### PROMPT
Without including any images, repeat the listing below exactly.

<<<<

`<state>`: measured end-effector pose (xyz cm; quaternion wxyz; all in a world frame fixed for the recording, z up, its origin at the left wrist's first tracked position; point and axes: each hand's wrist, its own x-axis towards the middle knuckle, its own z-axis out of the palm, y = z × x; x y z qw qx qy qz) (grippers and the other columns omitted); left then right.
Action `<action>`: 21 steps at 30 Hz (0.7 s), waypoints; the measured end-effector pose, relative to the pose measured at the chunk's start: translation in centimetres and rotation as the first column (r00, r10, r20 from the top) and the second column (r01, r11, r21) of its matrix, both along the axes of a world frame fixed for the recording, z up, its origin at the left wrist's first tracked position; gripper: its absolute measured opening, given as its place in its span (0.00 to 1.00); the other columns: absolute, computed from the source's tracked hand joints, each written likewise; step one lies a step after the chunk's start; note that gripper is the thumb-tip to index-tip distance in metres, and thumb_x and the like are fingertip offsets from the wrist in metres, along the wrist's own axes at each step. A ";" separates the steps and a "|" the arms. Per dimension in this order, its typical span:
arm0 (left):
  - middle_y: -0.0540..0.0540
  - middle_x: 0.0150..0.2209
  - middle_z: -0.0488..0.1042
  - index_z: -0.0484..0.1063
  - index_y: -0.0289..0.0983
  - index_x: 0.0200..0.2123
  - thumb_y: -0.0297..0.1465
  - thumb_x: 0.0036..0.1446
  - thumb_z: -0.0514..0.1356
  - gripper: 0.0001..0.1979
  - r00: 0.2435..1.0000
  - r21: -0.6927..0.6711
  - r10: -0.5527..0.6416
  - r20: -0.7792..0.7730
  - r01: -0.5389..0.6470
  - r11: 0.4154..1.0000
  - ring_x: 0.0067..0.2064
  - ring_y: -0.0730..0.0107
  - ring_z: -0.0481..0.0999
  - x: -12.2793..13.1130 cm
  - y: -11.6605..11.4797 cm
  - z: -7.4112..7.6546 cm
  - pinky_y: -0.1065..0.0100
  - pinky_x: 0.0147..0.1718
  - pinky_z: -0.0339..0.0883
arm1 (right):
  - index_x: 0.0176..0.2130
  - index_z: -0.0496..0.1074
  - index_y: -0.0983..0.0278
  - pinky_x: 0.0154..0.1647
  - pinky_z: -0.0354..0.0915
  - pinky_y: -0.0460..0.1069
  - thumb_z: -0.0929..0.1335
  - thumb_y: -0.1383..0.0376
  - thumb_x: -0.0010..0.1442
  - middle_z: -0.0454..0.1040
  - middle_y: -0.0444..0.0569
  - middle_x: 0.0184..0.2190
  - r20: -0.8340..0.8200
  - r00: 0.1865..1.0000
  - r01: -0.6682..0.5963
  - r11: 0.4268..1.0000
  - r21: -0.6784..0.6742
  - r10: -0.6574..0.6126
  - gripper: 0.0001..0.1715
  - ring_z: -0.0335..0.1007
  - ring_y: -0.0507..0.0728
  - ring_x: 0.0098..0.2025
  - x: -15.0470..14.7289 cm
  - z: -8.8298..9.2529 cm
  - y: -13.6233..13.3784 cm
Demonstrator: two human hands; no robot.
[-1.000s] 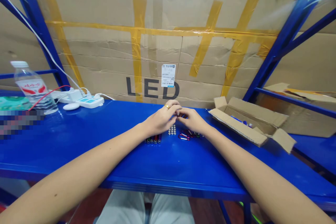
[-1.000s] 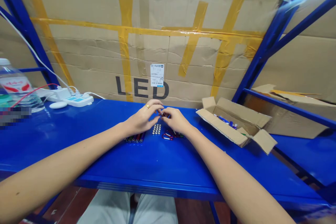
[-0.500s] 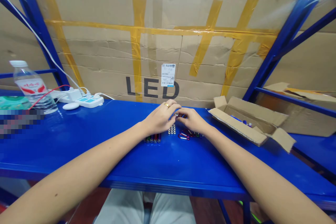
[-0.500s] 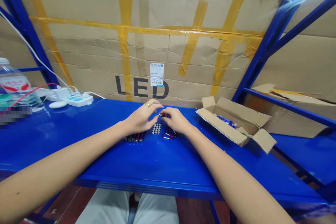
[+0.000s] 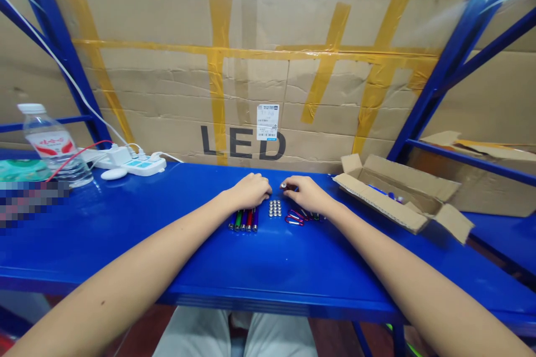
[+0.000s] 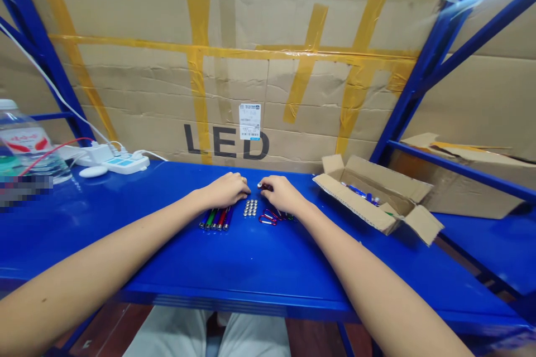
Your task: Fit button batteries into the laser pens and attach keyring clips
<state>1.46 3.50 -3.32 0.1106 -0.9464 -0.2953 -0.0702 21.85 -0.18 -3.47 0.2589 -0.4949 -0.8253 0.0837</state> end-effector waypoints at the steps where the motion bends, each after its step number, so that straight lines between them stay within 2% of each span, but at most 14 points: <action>1: 0.44 0.35 0.76 0.77 0.39 0.35 0.27 0.59 0.54 0.11 1.000 0.001 0.008 -0.005 -0.008 1.000 0.42 0.59 0.72 0.1 0.0 0.0 0.63 0.39 0.60 | 0.36 0.75 0.65 0.41 0.63 0.50 0.67 0.72 0.57 0.78 0.50 0.37 0.001 1.000 -0.003 1.000 -0.001 0.003 0.08 0.71 0.56 0.38 0.0 0.0 0.0; 8: 0.43 0.36 0.76 0.74 0.36 0.32 0.26 0.55 0.57 0.05 0.996 -0.023 0.084 0.037 -0.083 0.996 0.41 0.59 0.73 -0.2 -0.3 0.8 0.63 0.38 0.61 | 0.37 0.75 0.64 0.40 0.63 0.49 0.66 0.72 0.57 0.78 0.50 0.38 0.012 1.000 -0.020 1.000 0.000 0.020 0.09 0.71 0.56 0.38 0.0 0.1 -0.1; 12: 0.44 0.35 0.76 0.72 0.35 0.35 0.27 0.58 0.56 0.05 0.978 0.039 0.067 0.198 -0.077 0.996 0.40 0.60 0.73 -0.3 -1.2 1.6 0.62 0.39 0.63 | 0.36 0.75 0.64 0.37 0.61 0.49 0.66 0.70 0.57 0.77 0.49 0.35 0.001 0.999 -0.044 0.999 0.004 0.044 0.08 0.70 0.56 0.36 0.1 0.1 -0.1; 16: 0.44 0.37 0.75 0.70 0.35 0.38 0.28 0.62 0.53 0.06 0.924 0.065 -0.038 0.380 0.014 0.998 0.41 0.63 0.73 0.1 -2.0 1.5 0.64 0.40 0.65 | 0.33 0.74 0.65 0.32 0.59 0.48 0.65 0.67 0.57 0.75 0.46 0.29 -0.043 0.997 -0.072 0.997 -0.038 0.070 0.07 0.66 0.53 0.30 -0.1 0.0 -0.2; 21: 0.42 0.40 0.74 0.70 0.34 0.41 0.26 0.64 0.51 0.09 0.881 0.072 -0.147 0.450 0.129 0.989 0.44 0.64 0.73 0.9 -2.5 0.6 0.63 0.43 0.67 | 0.30 0.72 0.66 0.29 0.56 0.47 0.65 0.65 0.56 0.69 0.42 0.25 -0.161 0.980 -0.132 0.985 -0.111 0.113 0.07 0.60 0.51 0.27 -0.1 0.0 -0.1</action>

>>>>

### WRITTEN SOLUTION
`<state>`: measured end-effector pose (xyz cm; quaternion wxyz; all in a world frame fixed for the recording, z up, its origin at the left wrist's first tracked position; point and axes: each hand's wrist, its own x-axis towards the middle knuckle, its own z-axis out of the palm, y = z × x; x y z qw qx qy qz) (grippers and the other columns omitted); left then right.
Action `<action>`: 21 steps at 30 Hz (0.7 s), waypoints; the measured end-effector pose, relative to the pose measured at the chunk's start: translation in centimetres and rotation as the first column (r00, r10, r20 from the top) and the second column (r01, r11, r21) of its matrix, both along the axes of a world frame fixed for the recording, z up, its origin at the left wrist's first tracked position; gripper: its absolute measured opening, given as its place in its span (0.00 to 1.00); the other columns: absolute, computed from the source's tracked hand joints, each written likewise; step one lies a step after the chunk's start; note that gripper is the thumb-tip to index-tip distance in metres, and thumb_x and the like are fingertip offsets from the wrist in metres, along the wrist's own axes at each step. A ";" separates the steps and a "|" the arms. Per dimension in this order, its typical span:
arm0 (left):
  - middle_y: -0.0540..0.0540
  - middle_x: 0.0150..0.2209
  - middle_z: -0.0488..0.1042
  - index_z: -0.0484..0.1063
  - index_y: -0.0289..0.0983
  - index_x: 0.0200..0.2123
  - thumb_y: -0.0297..0.1465
  - thumb_x: 0.0036..0.1446
  - thumb_z: -0.0514..0.1356
  - gripper: 0.0001..0.1979
  - r00: 0.2435..1.0000
  - r21: -0.6927..0.6711
  - r10: -0.5527..0.6416
  - r20: -0.7792..0.7730
  - r01: -0.5389..0.6470
  - r11: 0.4154..1.0000
  - ring_x: 0.0067..0.2064
  - ring_y: -0.0730..0.0107
  - ring_z: -0.0481..0.0999
  - x: -12.2793..13.1130 cm
  - y: -11.6605..11.4797 cm
  - z: -7.4112..7.6546 cm
  - pinky_y: -0.1065..0.0100
  - pinky_x: 0.0147..0.1718
  - pinky_z: -0.0339..0.0883
arm1 (right):
  - index_x: 0.0176..0.2130
  - index_z: -0.0496..0.1074
  - index_y: -0.0983..0.0278
  - pinky_x: 0.0154..0.1647
  - pinky_z: -0.0354..0.0915
  - pinky_y: -0.0460..0.1069
  - thumb_z: -0.0929..0.1335
  - thumb_y: -0.1383..0.0376
  - thumb_x: -0.0010..0.1442
  - middle_z: -0.0454..0.1040
  - middle_y: -0.0444..0.0569
  - middle_x: 0.0184..0.2190
  - r20: -0.8340..0.8200
  - r00: 0.1865..1.0000
  - r01: -0.6682..0.5963
  - r11: 0.4268..1.0000
  - r21: -0.6784..0.6742
  - r10: -0.6574..0.6126
  - gripper: 0.0001..0.1715
  - ring_z: -0.0335..0.1007
  - ring_y: -0.0507..0.0728
  - ring_x: 0.0098..0.2025
  - x: -15.0470..14.7289 cm
  - z: -8.8298..9.2529 cm
  - y: -13.6233..13.3784 cm
Demonstrator: two human hands; no robot.
[-1.000s] 
[-1.000s] 
[-0.500s] 
[-0.500s] 
[+0.000s] 
[+0.000s] 
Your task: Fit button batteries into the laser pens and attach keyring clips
<state>1.46 3.50 -3.32 0.1106 -0.9464 -0.2953 -0.0702 21.85 -0.18 -3.47 0.2589 -0.4949 -0.8253 0.0837</state> end-effector waypoints at the steps where the motion bends, each after its step number, so that straight lines between them stay within 2% of each span, but at most 14 points: <action>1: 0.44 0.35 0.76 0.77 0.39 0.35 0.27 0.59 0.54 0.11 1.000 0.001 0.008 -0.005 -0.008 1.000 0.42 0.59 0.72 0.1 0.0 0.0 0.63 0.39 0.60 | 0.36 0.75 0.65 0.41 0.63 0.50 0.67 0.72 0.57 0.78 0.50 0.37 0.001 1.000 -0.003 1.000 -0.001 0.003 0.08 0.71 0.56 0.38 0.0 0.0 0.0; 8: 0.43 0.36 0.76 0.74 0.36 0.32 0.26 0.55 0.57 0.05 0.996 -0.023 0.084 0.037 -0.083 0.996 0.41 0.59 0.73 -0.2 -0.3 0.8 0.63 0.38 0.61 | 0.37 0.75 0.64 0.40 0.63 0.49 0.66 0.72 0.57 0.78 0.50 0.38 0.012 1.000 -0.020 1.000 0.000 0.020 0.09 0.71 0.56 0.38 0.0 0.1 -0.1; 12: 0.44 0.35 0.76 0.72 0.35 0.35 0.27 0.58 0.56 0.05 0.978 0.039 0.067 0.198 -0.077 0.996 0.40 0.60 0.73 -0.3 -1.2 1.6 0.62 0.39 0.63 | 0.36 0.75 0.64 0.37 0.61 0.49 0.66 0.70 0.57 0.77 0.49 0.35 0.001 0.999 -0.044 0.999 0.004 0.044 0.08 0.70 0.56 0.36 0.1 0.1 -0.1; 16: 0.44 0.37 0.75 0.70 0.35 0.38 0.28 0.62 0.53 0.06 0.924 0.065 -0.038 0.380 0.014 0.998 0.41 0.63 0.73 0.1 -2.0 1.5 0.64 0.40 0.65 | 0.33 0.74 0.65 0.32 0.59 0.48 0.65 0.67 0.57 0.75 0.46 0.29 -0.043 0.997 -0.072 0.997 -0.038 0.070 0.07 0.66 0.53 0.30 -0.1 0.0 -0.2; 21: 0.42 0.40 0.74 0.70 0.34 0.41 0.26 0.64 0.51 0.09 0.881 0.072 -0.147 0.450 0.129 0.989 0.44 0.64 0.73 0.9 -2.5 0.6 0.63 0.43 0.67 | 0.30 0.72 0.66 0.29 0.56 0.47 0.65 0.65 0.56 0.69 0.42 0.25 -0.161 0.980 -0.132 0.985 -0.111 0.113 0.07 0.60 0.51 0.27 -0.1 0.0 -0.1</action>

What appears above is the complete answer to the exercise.